Implementations SHOULD retain the current timer value until a transmission without loss occurs, at which time the value may be reset to the initial value. After a long period of idleness, no less than 10 times the current timer value, implementations may reset the timer to the initial value. One situation where this might occur is when a rehandshake is used after substantial data transfer.
4.2.5. ChangeCipherSpec
As with TLS, the ChangeCipherSpec message is not technically a handshake message but MUST be treated as part of the same flight as the associated Finished message for the purposes of timeout and retransmission. This creates a potential ambiguity because the order of the ChangeCipherSpec cannot be established unambiguously with respect to the handshake messages in case of message loss.
This is not a problem with any current TLS mode because the expected set of handshake messages logically preceeding the ChangeCipherSpec is predictable from the rest of the handshake state. However, future modes MUST take care to avoid creating ambiguity.

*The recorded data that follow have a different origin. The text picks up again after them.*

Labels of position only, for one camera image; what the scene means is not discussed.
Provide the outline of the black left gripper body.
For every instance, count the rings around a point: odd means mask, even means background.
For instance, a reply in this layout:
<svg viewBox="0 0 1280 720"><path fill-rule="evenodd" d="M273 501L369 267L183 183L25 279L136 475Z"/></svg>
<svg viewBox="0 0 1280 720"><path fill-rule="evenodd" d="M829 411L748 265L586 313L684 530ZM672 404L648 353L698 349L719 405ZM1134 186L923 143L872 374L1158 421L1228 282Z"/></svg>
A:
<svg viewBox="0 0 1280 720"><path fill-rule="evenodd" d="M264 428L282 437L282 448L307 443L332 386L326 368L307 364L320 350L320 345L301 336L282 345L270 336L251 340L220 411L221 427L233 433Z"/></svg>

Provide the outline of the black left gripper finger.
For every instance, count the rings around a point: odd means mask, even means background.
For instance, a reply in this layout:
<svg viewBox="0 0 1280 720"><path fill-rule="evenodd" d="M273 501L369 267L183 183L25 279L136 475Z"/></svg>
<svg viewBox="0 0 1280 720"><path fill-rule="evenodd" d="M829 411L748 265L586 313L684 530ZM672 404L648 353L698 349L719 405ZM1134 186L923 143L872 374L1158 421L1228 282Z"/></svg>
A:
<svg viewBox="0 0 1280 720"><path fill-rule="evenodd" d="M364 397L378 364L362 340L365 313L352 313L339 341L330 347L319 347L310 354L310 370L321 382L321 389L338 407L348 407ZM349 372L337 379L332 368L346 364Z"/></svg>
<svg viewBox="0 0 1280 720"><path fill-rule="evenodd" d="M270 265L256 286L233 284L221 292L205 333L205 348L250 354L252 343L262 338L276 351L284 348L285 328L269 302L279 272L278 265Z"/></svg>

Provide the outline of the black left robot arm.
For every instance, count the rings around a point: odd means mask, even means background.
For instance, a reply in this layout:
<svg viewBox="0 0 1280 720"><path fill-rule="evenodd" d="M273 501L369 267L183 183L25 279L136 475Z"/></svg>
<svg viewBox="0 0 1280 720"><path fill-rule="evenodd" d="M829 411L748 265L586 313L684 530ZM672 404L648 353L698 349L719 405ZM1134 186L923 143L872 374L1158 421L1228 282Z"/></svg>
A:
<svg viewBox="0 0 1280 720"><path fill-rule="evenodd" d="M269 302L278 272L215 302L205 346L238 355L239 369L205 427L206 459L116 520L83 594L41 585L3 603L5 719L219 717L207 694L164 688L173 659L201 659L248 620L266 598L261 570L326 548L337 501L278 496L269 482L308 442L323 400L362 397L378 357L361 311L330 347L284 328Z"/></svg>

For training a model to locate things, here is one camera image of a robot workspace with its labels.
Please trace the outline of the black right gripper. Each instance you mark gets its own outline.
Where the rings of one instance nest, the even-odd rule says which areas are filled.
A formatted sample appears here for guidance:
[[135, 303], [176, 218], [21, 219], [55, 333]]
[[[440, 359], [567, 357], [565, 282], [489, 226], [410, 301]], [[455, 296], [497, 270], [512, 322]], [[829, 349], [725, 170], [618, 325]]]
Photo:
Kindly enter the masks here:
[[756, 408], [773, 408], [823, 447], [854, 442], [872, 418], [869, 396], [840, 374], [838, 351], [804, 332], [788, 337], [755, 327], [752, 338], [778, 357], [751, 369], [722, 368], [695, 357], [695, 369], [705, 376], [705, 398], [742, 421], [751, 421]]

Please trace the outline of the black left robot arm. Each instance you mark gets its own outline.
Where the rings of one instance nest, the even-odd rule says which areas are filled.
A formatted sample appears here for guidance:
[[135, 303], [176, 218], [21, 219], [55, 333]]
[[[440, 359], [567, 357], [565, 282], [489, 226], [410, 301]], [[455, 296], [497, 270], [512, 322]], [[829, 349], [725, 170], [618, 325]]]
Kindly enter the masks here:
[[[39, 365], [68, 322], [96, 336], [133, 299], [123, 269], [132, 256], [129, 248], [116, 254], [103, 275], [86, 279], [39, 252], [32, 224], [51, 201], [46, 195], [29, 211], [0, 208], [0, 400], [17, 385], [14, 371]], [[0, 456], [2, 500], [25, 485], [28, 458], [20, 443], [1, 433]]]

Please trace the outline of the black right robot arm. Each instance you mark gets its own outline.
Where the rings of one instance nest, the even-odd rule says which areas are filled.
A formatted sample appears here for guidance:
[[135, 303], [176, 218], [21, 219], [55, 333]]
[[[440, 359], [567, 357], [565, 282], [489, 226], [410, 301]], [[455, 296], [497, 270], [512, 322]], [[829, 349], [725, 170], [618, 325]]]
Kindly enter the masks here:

4.2.6. CertificateVerify and Finished Messages
CertificateVerify and Finished messages have the same format as in TLS. Hash calculations include entire handshake messages, including DTLS-specific fields: message_seq, fragment_offset, and fragment_length. However, in order to remove sensitivity to handshake message fragmentation, the Finished MAC MUST be computed as if each handshake message had been sent as a single fragment. Note that in cases where the cookie exchange is used, the initial ClientHello and HelloVerifyRequest MUST NOT be included in the CertificateVerify or Finished MAC computations.
4.2.7. Alert Messages
Note that Alert messages are not retransmitted at all, even when they occur in the context of a handshake. However, a DTLS implementation which would ordinarily issue an alert SHOULD generate a new alert message if the offending record is received again (e.g., as a retransmitted handshake message). Implementations SHOULD detect when a peer is persistently sending bad messages and terminate the local connection state after such misbehavior is detected.
4.2.8. Establishing New Associations with Existing Parameters
If a DTLS client-server pair is configured in such a way that repeated connections happen on the same host/port quartet, then it is possible that a client will silently abandon one connection and then initiate another with the same parameters (e.g., after a reboot). This will appear to the server as a new handshake with epoch=0. In cases where a server believes it has an existing association on a given host/port quartet and it receives an epoch=0 ClientHello, it SHOULD proceed with a new handshake but MUST NOT destroy the existing association until the client has demonstrated reachability either by completing a cookie exchange or by completing a complete handshake including delivering a verifiable Finished message. After a correct Finished message is received, the server MUST abandon the previous association to avoid confusion between two valid associations with overlapping epochs. The reachability requirement prevents off-path/blind attackers from destroying associations merely by sending forged ClientHellos.